EXERCISE AIM => Among the entries that follow, the required portion opens with the line containing "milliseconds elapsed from" and closes with the line containing "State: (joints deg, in". Give that portion again exactly, and nothing else.

SOURCE INFORMATION =>
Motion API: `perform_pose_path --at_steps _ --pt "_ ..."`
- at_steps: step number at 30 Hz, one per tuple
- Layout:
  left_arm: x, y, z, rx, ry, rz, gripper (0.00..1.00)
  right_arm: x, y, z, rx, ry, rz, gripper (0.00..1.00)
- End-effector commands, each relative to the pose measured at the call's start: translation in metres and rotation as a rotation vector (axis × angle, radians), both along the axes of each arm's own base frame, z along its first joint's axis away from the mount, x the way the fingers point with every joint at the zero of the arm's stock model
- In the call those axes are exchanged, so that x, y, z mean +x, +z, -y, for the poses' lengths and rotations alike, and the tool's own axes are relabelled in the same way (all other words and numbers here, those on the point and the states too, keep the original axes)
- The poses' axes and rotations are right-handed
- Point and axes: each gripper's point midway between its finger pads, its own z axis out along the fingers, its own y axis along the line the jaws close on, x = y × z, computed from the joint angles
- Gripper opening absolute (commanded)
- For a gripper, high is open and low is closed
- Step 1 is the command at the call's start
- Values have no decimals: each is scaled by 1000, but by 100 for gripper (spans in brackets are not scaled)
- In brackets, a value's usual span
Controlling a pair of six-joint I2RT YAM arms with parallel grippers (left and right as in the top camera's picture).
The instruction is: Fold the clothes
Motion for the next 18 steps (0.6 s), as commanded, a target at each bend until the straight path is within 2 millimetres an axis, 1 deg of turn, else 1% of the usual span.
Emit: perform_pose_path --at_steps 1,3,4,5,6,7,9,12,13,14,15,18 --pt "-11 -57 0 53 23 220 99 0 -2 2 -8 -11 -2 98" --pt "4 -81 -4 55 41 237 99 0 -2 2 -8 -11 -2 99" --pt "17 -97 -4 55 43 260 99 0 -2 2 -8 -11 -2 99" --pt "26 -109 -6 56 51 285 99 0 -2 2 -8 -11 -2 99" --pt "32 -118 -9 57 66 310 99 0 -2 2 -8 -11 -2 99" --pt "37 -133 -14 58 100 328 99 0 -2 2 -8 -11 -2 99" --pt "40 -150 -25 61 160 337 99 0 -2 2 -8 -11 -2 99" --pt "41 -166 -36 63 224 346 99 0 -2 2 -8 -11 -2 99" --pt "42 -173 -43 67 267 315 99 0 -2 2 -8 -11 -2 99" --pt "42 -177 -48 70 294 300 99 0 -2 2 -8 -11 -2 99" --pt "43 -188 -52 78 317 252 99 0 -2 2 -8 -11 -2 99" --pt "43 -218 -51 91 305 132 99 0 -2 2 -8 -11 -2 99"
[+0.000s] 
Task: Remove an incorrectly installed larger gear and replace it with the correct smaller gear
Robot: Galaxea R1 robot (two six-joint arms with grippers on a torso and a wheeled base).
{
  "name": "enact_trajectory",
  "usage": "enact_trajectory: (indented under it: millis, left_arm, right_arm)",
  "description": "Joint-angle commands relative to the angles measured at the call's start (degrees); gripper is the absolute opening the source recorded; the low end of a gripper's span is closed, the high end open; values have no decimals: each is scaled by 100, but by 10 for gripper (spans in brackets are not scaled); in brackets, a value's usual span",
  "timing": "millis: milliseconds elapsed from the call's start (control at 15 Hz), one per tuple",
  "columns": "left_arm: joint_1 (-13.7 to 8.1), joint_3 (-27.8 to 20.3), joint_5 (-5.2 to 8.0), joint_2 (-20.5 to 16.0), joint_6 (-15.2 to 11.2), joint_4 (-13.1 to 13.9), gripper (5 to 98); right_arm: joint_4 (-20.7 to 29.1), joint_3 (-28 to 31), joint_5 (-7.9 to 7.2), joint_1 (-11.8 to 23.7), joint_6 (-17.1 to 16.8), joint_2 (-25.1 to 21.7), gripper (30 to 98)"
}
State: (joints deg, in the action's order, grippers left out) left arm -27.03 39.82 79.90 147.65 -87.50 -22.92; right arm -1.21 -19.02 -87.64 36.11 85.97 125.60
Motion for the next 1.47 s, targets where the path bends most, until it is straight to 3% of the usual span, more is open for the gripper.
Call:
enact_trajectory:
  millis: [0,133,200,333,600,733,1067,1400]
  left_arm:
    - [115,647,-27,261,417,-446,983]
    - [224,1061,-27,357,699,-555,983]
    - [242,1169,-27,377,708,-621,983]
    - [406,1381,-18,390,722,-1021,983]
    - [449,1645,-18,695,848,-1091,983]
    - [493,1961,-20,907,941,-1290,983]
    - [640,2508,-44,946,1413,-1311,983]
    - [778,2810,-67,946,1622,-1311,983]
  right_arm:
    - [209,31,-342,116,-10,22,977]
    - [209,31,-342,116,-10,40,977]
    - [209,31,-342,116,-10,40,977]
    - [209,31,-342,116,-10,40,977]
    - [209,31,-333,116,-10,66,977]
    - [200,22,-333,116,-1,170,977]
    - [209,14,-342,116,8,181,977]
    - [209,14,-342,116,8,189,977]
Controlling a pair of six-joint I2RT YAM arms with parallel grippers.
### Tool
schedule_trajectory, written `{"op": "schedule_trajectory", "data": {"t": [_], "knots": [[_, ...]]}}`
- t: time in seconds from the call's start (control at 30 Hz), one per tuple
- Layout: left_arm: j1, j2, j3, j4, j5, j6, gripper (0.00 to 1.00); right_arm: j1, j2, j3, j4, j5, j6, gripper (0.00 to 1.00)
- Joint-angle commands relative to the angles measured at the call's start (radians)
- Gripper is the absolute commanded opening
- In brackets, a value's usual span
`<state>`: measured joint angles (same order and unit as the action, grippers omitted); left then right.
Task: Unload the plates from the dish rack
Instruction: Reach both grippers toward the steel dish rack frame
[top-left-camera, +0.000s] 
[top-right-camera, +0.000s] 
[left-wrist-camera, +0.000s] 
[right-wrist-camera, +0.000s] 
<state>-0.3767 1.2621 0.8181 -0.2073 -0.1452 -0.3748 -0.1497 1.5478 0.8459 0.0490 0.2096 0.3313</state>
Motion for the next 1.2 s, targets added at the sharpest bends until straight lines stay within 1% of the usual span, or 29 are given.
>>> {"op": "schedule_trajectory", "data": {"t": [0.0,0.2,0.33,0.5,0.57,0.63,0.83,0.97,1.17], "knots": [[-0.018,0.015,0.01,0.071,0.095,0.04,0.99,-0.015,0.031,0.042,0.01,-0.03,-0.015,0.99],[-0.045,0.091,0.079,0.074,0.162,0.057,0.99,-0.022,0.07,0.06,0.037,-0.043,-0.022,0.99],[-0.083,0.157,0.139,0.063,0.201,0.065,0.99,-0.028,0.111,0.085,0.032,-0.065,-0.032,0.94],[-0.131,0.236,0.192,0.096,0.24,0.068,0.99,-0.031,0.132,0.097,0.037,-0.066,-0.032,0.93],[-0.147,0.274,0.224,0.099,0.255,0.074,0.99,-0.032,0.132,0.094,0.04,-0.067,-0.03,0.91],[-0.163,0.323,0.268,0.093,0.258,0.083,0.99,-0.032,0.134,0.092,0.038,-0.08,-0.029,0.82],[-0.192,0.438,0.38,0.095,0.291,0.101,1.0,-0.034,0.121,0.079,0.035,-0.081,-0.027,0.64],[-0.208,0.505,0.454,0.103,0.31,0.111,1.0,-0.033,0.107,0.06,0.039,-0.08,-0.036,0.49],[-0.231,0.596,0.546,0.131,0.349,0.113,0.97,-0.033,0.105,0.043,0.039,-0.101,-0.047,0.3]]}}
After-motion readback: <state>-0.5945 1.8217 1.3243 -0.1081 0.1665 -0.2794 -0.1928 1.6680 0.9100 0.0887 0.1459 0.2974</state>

WRITTEN REPLY =>
  "timing": "millis: milliseconds elapsed from the call's start (control at 15 Hz), one per tuple",
  "columns": "left_arm: joint_1 (-13.7 to 8.1), joint_3 (-27.8 to 20.3), joint_5 (-5.2 to 8.0), joint_2 (-20.5 to 16.0), joint_6 (-15.2 to 11.2), joint_4 (-13.1 to 13.9), gripper (5 to 98); right_arm: joint_4 (-20.7 to 29.1), joint_3 (-28 to 31), joint_5 (-7.9 to 7.2), joint_1 (-11.8 to 23.7), joint_6 (-17.1 to 16.8), joint_2 (-25.1 to 21.7), gripper (30 to 98)"
}
State: (joints deg, in the action's order, grippers left out) left arm -27.03 39.82 79.90 147.65 -87.50 -22.92; right arm -1.21 -19.02 -87.64 36.11 85.97 125.60

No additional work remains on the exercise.